▶ _What the task requires_:
For this exercise, output the entries below exactly from the line that holds "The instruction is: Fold" to the line that holds "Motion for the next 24", both ends included. No pictures belong in the copy.

Saved entries

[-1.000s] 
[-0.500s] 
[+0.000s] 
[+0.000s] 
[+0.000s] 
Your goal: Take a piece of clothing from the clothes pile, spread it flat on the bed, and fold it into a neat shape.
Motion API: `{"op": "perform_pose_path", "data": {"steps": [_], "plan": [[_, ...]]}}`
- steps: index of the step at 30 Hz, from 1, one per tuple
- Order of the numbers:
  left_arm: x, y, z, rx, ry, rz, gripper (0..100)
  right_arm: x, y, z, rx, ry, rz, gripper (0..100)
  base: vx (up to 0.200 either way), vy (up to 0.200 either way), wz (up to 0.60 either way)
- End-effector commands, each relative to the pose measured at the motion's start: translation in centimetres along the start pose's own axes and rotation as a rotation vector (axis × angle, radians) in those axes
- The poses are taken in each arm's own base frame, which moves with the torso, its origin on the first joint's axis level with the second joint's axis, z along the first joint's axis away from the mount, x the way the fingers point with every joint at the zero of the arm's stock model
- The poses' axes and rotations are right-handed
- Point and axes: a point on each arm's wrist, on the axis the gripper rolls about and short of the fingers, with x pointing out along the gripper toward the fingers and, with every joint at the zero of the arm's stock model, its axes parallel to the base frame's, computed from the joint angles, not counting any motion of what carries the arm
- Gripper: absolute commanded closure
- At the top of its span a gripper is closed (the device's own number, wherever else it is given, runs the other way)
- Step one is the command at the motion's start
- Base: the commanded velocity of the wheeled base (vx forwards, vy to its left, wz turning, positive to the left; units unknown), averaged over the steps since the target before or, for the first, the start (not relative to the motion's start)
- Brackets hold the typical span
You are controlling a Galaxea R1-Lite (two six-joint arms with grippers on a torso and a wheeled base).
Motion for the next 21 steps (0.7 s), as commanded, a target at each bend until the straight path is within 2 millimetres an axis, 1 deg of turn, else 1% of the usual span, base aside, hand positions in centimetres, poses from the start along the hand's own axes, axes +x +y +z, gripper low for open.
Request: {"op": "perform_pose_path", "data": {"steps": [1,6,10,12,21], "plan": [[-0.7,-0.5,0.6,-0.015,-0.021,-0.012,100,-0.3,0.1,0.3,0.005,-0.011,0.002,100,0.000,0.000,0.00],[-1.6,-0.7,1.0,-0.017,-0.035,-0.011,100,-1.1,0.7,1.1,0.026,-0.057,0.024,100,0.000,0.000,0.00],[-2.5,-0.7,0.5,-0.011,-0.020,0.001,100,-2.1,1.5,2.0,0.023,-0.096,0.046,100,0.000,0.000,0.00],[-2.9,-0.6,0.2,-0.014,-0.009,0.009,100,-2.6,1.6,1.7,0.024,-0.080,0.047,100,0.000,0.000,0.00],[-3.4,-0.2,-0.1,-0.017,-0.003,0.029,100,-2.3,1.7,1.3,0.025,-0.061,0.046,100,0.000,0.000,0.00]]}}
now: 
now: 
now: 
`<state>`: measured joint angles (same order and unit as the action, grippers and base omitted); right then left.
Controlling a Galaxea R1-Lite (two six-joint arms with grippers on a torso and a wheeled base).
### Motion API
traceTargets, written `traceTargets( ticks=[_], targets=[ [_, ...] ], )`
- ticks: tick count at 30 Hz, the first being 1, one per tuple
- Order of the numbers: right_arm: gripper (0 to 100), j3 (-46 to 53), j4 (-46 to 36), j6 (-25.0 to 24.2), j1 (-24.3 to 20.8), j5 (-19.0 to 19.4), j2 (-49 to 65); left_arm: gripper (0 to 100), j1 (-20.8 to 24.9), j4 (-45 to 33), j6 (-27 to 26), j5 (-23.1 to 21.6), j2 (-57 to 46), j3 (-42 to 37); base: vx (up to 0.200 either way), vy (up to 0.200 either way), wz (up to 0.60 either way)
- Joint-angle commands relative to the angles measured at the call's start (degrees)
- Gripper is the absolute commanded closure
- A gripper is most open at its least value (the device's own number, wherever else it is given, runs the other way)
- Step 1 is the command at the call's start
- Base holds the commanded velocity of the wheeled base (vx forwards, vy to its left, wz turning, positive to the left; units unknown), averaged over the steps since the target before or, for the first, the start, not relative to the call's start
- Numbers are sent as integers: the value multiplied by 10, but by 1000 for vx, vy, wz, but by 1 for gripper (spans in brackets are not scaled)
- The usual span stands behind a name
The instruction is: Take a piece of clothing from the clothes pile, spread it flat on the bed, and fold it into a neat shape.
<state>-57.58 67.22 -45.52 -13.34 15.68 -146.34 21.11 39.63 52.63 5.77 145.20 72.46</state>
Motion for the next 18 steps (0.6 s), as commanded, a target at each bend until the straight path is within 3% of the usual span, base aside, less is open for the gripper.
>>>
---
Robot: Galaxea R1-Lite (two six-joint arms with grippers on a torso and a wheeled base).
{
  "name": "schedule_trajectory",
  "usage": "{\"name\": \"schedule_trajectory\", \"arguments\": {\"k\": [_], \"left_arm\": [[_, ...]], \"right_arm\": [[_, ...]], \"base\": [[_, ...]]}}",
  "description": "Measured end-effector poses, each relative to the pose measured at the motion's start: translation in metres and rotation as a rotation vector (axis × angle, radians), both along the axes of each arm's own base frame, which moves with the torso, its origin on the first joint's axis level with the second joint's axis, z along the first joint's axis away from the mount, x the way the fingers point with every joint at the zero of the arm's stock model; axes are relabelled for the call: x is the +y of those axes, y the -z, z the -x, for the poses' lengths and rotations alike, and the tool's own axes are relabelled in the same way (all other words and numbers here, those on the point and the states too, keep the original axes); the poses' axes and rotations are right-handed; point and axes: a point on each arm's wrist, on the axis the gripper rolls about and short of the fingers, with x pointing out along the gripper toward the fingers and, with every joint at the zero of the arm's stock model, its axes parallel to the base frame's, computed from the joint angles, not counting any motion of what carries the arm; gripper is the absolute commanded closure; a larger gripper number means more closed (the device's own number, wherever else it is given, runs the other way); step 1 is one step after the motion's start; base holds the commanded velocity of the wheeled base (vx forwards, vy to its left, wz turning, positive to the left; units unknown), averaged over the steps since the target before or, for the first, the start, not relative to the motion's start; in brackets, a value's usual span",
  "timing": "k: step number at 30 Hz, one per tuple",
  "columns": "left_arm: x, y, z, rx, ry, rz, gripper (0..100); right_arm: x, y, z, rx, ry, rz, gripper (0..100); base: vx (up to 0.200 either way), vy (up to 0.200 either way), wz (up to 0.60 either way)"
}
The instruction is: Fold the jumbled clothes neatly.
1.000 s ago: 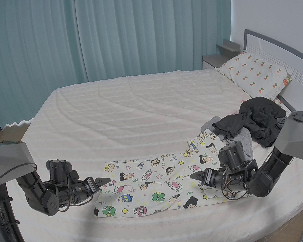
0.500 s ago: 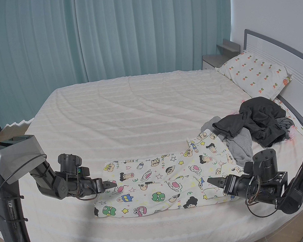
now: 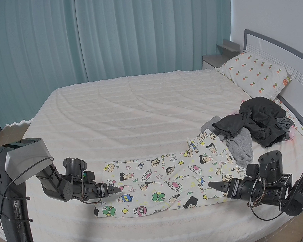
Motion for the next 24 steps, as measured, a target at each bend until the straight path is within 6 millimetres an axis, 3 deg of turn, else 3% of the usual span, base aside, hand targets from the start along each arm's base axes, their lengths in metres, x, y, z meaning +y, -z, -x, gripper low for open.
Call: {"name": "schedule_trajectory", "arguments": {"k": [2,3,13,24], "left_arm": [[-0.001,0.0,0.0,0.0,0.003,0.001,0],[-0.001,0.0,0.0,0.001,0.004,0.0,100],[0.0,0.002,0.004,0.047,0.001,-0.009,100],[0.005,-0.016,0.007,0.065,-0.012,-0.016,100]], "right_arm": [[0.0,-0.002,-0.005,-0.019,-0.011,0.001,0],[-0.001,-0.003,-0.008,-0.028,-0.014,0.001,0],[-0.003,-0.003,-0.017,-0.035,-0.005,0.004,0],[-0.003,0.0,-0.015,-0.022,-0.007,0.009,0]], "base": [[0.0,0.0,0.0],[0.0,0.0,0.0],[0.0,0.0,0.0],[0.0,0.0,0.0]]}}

▶ _Solved problem_:
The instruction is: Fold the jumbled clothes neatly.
1.000 s ago: 
0.500 s ago: 
now: 
Motion for the next 24 steps, as measured, a target at each bend until the straight path is within 6 millimetres an axis, 3 deg of turn, else 3% of the usual span, base aside, hand targets from the start along each arm's base axes, their lengths in metres, x, y, z meaning +y, -z, -x, gripper low for open.

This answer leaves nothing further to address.